Wolchock is bringing about 15 classic Winnipeg signs from his collection to display in the exhibit. Some are already glowing, like the Blue Note Café sign that originally (probably in the 1940s) read Main Spot, but had its lettering changed when the Blue Note took over the Main Spot location in the 1980s.
Every Saturday from noon to 3 p.m. during In the Glow, Wolchock will be in the exhibit hall doing restoration work. He'll start by working on a sign from Clifford's, the women's clothing store that disappeared from Portage Avenue.
The rarest jewel he's bringing is the still-functioning Winnipeg Turkish Baths sign from the basement of the long-demolished Royal Alexandra Hotel. "It's the oldest sign I own. It dates back to the late 1920s," he says.
The Las Vegas-based Good is impressed with what he's seen of our neon heritage. "It's so great to see a city like Winnipeg that really appreciates neon and wants to preserve it," he says.
Exhibit only, $5 (students/seniors/youth $3, family $16)
Sign of the times
Neon is one of the five luminous noble gases.
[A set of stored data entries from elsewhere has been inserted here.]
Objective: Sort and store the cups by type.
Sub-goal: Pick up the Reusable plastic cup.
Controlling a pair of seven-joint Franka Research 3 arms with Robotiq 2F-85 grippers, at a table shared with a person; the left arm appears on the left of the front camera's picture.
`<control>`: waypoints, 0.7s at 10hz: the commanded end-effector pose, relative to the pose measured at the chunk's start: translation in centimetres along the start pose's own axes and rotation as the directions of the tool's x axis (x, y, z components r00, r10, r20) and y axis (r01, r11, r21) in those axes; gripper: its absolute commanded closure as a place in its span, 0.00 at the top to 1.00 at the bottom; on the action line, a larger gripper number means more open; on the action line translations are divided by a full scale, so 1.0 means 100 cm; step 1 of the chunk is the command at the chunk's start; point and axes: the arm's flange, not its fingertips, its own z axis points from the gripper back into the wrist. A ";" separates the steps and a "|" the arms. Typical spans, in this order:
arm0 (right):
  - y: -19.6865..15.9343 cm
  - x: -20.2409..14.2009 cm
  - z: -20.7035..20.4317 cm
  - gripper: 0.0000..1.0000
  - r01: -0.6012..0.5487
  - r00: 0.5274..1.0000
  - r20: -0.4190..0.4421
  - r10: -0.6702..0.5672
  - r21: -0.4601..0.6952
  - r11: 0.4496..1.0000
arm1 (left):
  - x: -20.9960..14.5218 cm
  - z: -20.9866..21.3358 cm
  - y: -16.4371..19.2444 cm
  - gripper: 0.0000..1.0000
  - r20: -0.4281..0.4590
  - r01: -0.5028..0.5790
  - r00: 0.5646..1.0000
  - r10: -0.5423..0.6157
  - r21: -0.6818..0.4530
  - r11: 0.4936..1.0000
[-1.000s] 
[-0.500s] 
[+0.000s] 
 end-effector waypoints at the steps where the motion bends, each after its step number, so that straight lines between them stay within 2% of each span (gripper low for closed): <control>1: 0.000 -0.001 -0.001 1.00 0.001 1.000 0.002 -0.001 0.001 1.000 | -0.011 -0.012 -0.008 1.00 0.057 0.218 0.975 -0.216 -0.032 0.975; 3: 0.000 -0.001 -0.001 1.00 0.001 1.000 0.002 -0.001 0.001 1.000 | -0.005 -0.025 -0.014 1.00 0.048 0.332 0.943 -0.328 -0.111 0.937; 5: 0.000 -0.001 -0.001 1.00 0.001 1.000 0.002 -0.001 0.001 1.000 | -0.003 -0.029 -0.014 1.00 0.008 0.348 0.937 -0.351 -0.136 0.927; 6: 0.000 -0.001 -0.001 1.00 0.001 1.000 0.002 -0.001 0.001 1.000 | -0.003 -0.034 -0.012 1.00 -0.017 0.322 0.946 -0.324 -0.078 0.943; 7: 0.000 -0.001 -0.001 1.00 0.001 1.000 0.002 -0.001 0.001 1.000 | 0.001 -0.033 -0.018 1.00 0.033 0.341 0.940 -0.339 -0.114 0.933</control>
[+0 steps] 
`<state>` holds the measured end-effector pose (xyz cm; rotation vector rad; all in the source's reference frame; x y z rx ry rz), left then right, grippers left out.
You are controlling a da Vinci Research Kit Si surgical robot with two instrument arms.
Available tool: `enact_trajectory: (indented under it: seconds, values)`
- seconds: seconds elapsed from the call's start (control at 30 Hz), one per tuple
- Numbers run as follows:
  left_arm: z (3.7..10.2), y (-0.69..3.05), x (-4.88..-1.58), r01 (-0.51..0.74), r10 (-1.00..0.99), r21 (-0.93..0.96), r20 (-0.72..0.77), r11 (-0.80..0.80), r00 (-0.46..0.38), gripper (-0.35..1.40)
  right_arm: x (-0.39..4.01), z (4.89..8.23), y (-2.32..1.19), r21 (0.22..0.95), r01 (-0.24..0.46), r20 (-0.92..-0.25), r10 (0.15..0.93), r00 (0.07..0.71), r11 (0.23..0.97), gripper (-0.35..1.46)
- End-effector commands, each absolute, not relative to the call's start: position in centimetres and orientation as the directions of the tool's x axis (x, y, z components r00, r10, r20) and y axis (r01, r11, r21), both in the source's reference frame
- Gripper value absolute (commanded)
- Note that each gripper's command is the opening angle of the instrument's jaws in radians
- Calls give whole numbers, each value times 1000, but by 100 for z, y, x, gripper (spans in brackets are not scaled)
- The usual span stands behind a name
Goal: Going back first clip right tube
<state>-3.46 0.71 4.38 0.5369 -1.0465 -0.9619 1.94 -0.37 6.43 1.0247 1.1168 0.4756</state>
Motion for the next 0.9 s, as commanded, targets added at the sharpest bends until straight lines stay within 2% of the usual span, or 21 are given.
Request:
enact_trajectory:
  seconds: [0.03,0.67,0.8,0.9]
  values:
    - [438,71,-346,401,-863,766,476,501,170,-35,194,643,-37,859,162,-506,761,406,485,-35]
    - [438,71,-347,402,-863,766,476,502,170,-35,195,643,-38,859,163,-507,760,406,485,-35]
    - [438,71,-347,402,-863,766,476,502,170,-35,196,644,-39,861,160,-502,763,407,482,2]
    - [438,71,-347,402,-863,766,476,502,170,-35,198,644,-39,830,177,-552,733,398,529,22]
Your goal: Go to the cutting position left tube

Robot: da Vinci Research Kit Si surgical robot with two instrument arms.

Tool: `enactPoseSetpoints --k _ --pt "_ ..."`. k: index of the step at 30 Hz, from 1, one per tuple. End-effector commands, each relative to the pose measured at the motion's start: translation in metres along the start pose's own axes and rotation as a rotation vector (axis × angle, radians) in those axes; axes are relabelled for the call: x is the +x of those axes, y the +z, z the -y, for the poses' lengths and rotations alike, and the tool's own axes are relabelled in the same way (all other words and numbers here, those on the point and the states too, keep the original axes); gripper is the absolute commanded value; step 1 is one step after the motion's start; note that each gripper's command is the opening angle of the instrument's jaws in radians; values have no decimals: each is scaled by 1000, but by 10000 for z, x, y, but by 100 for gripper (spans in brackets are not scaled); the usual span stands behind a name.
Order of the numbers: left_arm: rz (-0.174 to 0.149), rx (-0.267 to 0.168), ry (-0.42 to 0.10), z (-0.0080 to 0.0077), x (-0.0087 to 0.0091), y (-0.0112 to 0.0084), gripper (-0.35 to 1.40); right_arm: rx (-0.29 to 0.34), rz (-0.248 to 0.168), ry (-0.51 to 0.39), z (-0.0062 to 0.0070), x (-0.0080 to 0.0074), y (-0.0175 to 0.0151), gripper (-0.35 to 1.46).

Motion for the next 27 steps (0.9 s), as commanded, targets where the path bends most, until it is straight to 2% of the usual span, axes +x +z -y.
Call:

The others are argon, krypton, xenon and helium.
This year marks the centennial of the neon sign. In 1910, France's Georges Claude invented it by passing an electrical current through a sealed glass tube of neon gas.
In 1923, Claude's company created the first neon signs in the United States for a car dealership with locations in Los Angeles and San Francisco. The signs caused a sensation because their glow was much brighter than other lighting of the day.
Neon is very energy-efficient. It uses up to 75 per cent less electricity than incandescent and fluorescent bulbs.